Personal information
- Date of birth: August 8, 1990 (age 35)
- Place of birth: Decatur, Georgia, US
- Height: 6 ft 4 in (1.93 m)
- Position: Goalkeeper

College career
- Years: Team / Apps / (Gls)
- 2008–2011: Furman Paladins

Senior career*
- Years: Team / Apps / (Gls)
- 2010: Mississippi Brilla / 2 / (0)
- 2012: Charleston Battery / 0 / (0)
- 2013–2015: Chicago Fire / 1 / (0)
- 2014: → Charlotte Eagles (loan) / 17 / (0)
- 2015: → Saint Louis FC (loan) / 18 / (0)
- 2016: Sporting Kansas City / 7 / (0)
- 2017–2021: Atlanta United / 24 / (0)
- 2017: → Charleston Battery (loan) / 1 / (0)
- 2018–2021: → Atlanta United 2 (loan) / 16 / (0)
- 2022–2025: FC Cincinnati / 11 / (0)
- 2022–2024: → FC Cincinnati 2 (loan) / 4 / (0)
- Total:  / 101 / (0)

= Alec Kann =

American soccer player (born 1990)

Alec Kann (born August 8, 1990) is an American former professional soccer player who played as a goalkeeper.

==Career==
===Youth and college===
Kann attended Lakeside High School (DeKalb County, Georgia), where he was a soccer starter for three years, including on the AAAA state title team (20–1–1 record) as a senior. Kann played four years of college soccer at Furman University between 2008 and 2011.

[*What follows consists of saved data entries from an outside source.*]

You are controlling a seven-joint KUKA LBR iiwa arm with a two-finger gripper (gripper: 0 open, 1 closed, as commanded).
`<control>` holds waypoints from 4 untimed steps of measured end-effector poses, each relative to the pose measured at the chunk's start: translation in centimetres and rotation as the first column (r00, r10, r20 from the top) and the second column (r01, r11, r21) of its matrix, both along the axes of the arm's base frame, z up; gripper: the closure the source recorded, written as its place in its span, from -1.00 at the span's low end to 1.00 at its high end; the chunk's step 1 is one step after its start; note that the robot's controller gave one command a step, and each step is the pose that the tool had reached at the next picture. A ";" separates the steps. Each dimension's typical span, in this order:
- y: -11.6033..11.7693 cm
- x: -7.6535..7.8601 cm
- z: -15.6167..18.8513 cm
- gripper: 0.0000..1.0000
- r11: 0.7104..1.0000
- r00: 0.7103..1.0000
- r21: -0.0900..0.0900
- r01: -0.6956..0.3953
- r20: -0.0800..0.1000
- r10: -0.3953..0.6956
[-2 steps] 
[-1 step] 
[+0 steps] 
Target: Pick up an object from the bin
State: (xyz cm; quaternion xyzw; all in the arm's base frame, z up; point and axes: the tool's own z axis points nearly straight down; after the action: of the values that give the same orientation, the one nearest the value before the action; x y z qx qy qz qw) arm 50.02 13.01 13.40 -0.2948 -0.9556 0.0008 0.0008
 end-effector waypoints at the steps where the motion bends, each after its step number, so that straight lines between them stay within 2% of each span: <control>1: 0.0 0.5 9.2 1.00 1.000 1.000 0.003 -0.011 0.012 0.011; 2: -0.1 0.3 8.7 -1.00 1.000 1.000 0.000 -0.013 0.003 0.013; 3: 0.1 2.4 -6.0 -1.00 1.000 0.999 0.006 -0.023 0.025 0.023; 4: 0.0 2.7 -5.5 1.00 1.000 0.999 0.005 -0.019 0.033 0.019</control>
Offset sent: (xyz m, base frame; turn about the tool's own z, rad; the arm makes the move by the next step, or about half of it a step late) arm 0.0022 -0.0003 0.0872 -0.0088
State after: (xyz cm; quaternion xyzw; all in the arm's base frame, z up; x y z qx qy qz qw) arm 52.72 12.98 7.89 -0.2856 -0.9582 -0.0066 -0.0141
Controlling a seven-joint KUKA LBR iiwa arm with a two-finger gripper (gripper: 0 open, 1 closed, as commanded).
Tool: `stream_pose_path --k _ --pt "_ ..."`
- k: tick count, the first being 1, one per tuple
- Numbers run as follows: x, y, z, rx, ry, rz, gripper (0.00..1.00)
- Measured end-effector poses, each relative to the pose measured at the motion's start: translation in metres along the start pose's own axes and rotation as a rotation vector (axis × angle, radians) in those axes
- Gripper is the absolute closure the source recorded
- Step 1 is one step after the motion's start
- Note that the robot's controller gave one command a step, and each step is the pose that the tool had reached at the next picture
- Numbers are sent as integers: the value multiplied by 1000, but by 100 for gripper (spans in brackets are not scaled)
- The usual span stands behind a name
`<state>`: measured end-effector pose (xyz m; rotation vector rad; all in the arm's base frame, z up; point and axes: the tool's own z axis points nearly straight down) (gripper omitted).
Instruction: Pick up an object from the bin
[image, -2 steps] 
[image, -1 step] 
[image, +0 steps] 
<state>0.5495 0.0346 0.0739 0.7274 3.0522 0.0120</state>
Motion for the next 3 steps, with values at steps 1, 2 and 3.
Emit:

During his college years Kann also played with Mississippi Brilla in the USL Premier Development League during their 2010 season.

===Professional===
Kann signed with USL Pro club Charleston Battery on March 23, 2012. He was with the club through their entire 2012 season, but didn't make a first-team appearance.

On March 19, 2013, Kann signed with MLS club Chicago Fire. He was loaned out by Chicago to USL Pro club Charlotte Eagles in June 2014 and to United Soccer League affiliate club Saint Louis FC in March 2015.

Chicago declined the contract option on Kann following the 2015 season. He entered the 2015 MLS Re-Entry Draft and was selected by Sporting Kansas City in stage one.

On December 13, 2016, Atlanta United picked Kann in fifth round of the MLS Expansion Draft.

Following the 2021 season, Kann's contract optioned was declined by Atlanta.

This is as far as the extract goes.